### DIRECTIONS
From the entries below, output the line with "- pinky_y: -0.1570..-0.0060" and each following line up to and including the line with "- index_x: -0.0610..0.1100", exactly as written.

---

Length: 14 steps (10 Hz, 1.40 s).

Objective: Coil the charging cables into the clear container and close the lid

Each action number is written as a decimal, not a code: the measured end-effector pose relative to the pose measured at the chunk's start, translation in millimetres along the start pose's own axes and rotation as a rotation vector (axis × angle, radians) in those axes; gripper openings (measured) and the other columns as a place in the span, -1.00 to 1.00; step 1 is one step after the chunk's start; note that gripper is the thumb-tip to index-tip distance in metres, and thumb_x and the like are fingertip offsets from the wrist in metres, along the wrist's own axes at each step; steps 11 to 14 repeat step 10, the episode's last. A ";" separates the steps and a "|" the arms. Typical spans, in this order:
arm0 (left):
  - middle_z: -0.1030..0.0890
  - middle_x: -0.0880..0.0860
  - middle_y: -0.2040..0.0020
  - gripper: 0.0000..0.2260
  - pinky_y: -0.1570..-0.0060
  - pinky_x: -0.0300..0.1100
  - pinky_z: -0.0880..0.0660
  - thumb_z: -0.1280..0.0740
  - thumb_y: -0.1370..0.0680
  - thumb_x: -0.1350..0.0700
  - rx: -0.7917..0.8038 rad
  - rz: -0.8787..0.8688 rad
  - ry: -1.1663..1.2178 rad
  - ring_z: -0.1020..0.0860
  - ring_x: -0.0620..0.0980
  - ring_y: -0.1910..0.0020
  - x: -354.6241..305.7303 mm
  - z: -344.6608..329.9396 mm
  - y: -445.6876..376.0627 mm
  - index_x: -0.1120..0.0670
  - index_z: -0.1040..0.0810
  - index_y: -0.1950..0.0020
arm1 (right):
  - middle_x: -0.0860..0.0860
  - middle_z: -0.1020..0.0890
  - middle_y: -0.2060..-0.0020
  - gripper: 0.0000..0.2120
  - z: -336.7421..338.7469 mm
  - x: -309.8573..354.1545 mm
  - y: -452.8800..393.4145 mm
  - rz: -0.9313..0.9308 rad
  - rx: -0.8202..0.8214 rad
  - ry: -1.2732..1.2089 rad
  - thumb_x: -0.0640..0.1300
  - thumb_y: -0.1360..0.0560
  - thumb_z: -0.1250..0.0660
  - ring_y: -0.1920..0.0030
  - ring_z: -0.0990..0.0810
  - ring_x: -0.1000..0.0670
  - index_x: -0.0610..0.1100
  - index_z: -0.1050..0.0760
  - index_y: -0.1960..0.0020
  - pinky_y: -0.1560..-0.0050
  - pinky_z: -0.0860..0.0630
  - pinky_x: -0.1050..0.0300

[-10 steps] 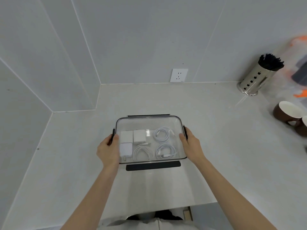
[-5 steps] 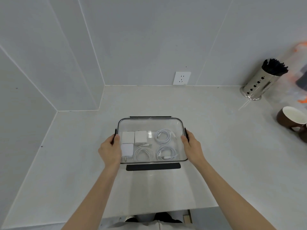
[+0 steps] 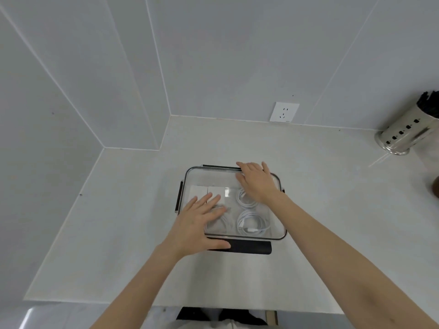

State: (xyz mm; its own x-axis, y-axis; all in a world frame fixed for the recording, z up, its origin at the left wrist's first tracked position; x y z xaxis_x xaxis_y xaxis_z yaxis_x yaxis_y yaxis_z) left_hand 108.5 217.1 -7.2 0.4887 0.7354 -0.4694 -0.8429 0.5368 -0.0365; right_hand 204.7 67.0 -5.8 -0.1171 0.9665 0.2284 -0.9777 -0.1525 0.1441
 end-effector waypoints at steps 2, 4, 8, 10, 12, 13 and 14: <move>-0.45 0.00 -0.38 -0.29 -0.40 -0.13 -0.05 -0.25 -0.25 -0.41 -0.116 -0.042 -0.090 -0.34 -0.01 -0.40 -3.6 -1.3 1.8 -0.08 -0.46 -0.31 | -0.07 -0.51 -0.22 -0.66 -3.5 -4.3 -9.9 -0.061 -0.018 -0.140 -0.07 -0.61 0.00 -0.25 -0.39 -0.10 -0.11 -0.39 -0.29 -0.30 -0.13 -0.01; -0.50 0.03 -0.33 -0.32 -0.41 -0.10 -0.09 -0.25 -0.28 -0.39 -0.136 -0.074 -0.109 -0.35 0.01 -0.38 -5.2 -4.0 2.6 -0.03 -0.48 -0.29 | -0.09 -0.52 -0.19 -0.66 -5.1 -4.8 -11.1 -0.069 -0.019 -0.117 -0.08 -0.61 0.02 -0.21 -0.41 -0.12 -0.16 -0.40 -0.25 -0.24 -0.17 -0.02; -0.56 0.07 -0.27 -0.37 -0.34 -0.03 -0.27 -0.26 -0.36 -0.32 -0.225 -0.160 -0.193 -0.43 0.08 -0.34 -8.9 -6.6 6.2 0.07 -0.51 -0.26 | -0.10 -0.52 -0.21 -0.66 -7.8 -4.0 -7.6 -0.081 -0.019 -0.121 -0.10 -0.62 0.02 -0.24 -0.41 -0.13 -0.15 -0.38 -0.29 -0.35 -0.10 -0.05; -0.34 0.12 -0.44 -0.31 -0.35 0.02 -0.30 -0.11 -0.40 -0.41 -0.233 -0.039 0.036 -0.25 -0.07 -0.40 -11.6 11.5 4.3 0.01 -0.37 -0.37 | -0.08 -0.27 -0.45 -0.58 20.7 5.7 20.3 -0.108 -0.184 -0.699 -0.15 -0.62 -0.04 -0.46 -0.20 -0.03 -0.17 -0.15 -0.46 -0.47 -0.09 0.09; -0.34 0.12 -0.44 -0.31 -0.35 0.02 -0.30 -0.11 -0.40 -0.41 -0.233 -0.039 0.036 -0.25 -0.07 -0.40 -11.6 11.5 4.3 0.01 -0.37 -0.37 | -0.08 -0.27 -0.45 -0.58 20.7 5.7 20.3 -0.108 -0.184 -0.699 -0.15 -0.62 -0.04 -0.46 -0.20 -0.03 -0.17 -0.15 -0.46 -0.47 -0.09 0.09; -0.34 0.12 -0.44 -0.31 -0.35 0.02 -0.30 -0.11 -0.40 -0.41 -0.233 -0.039 0.036 -0.25 -0.07 -0.40 -11.6 11.5 4.3 0.01 -0.37 -0.37 | -0.08 -0.27 -0.45 -0.58 20.7 5.7 20.3 -0.108 -0.184 -0.699 -0.15 -0.62 -0.04 -0.46 -0.20 -0.03 -0.17 -0.15 -0.46 -0.47 -0.09 0.09; -0.34 0.12 -0.44 -0.31 -0.35 0.02 -0.30 -0.11 -0.40 -0.41 -0.233 -0.039 0.036 -0.25 -0.07 -0.40 -11.6 11.5 4.3 0.01 -0.37 -0.37 | -0.08 -0.27 -0.45 -0.58 20.7 5.7 20.3 -0.108 -0.184 -0.699 -0.15 -0.62 -0.04 -0.46 -0.20 -0.03 -0.17 -0.15 -0.46 -0.47 -0.09 0.09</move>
Point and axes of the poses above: each hand's wrist, its own y-axis away from the middle knuckle, its own z-axis out of the back of the hand, x = y × z, the point moved 8 cm from there along -y, towards the middle knuckle
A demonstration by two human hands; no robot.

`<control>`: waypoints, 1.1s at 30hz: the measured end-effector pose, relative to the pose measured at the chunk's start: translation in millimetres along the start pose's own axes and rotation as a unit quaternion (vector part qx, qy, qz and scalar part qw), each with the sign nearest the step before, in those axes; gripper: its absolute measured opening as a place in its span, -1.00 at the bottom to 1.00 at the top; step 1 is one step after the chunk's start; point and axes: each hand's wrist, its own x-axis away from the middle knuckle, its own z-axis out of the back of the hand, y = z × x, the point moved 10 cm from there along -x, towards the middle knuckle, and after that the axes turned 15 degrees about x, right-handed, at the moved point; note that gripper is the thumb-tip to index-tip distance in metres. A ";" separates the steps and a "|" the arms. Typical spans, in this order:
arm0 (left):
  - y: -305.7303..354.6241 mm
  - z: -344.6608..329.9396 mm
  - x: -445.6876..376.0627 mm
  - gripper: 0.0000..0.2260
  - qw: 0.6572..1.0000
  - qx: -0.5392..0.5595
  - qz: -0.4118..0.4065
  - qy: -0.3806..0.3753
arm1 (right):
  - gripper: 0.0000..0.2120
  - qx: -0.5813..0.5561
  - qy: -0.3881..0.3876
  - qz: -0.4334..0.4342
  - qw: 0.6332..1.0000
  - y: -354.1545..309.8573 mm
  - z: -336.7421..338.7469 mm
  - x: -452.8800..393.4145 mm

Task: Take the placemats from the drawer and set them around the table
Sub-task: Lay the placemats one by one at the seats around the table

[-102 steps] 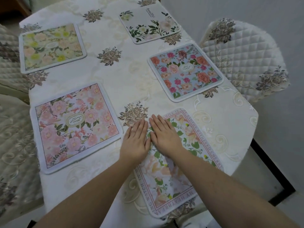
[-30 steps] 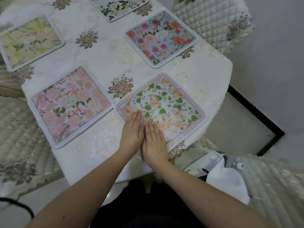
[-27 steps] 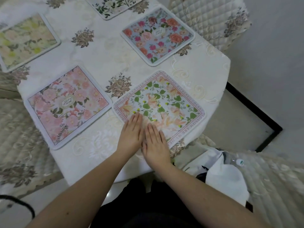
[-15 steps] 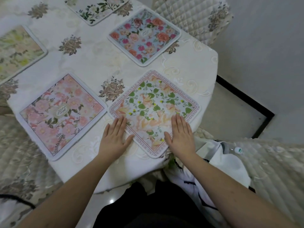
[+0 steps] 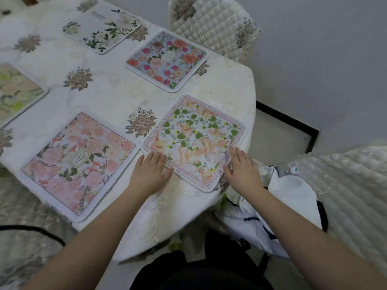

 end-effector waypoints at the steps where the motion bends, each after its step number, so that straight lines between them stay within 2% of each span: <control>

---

### OUTPUT FOR THIS EXERCISE
  - pinky_y: -0.1570..-0.0060
  - pinky_x: -0.0300..0.1100
  - pinky_z: -0.0880..0.0660
  - thumb_z: -0.1280..0.0740
  - thumb_y: -0.1370..0.0680
  - thumb_x: -0.1350..0.0700
  - rx: -0.7917..0.8038 rad
  - rz: -0.8787..0.8688 rad
  - ry: -1.1663..1.2178 rad
  - ring_z: -0.1020..0.0860
  - ring_x: -0.0620..0.0980
  - ring_y: -0.1910..0.0020
  - x: -354.6241..305.7303 mm
  - z: -344.6608..329.9396 mm
  - y: -445.6876..376.0627 mm
  - index_x: -0.1120..0.0670
  - index_z: -0.1040..0.0810
  - index_y: -0.1950..0.0020
arm1 (right):
  - middle_x: -0.0860..0.0860
  - middle_z: -0.1020..0.0890
  - middle_y: -0.2060..-0.0020
  - gripper: 0.0000..0.2120
  - z: -336.7421..338.7469 mm
  - x: -309.8573..354.1545 mm
  - y: -452.8800..393.4145 mm
  - rz: -0.9313..0.9308 rad
  - rx: -0.8202..0.8214 rad
  - ry: -1.2732..1.2089 rad
  - thumb_x: -0.0640..0.1300
  - thumb_y: -0.1360..0.0560
  - thumb_z: -0.1250..0.0660
  - ring_y: -0.1920..0.0030
  - ring_z: -0.0990..0.0810
  - ring_x: -0.1000..0.0670
  - index_x: -0.0610..0.1100

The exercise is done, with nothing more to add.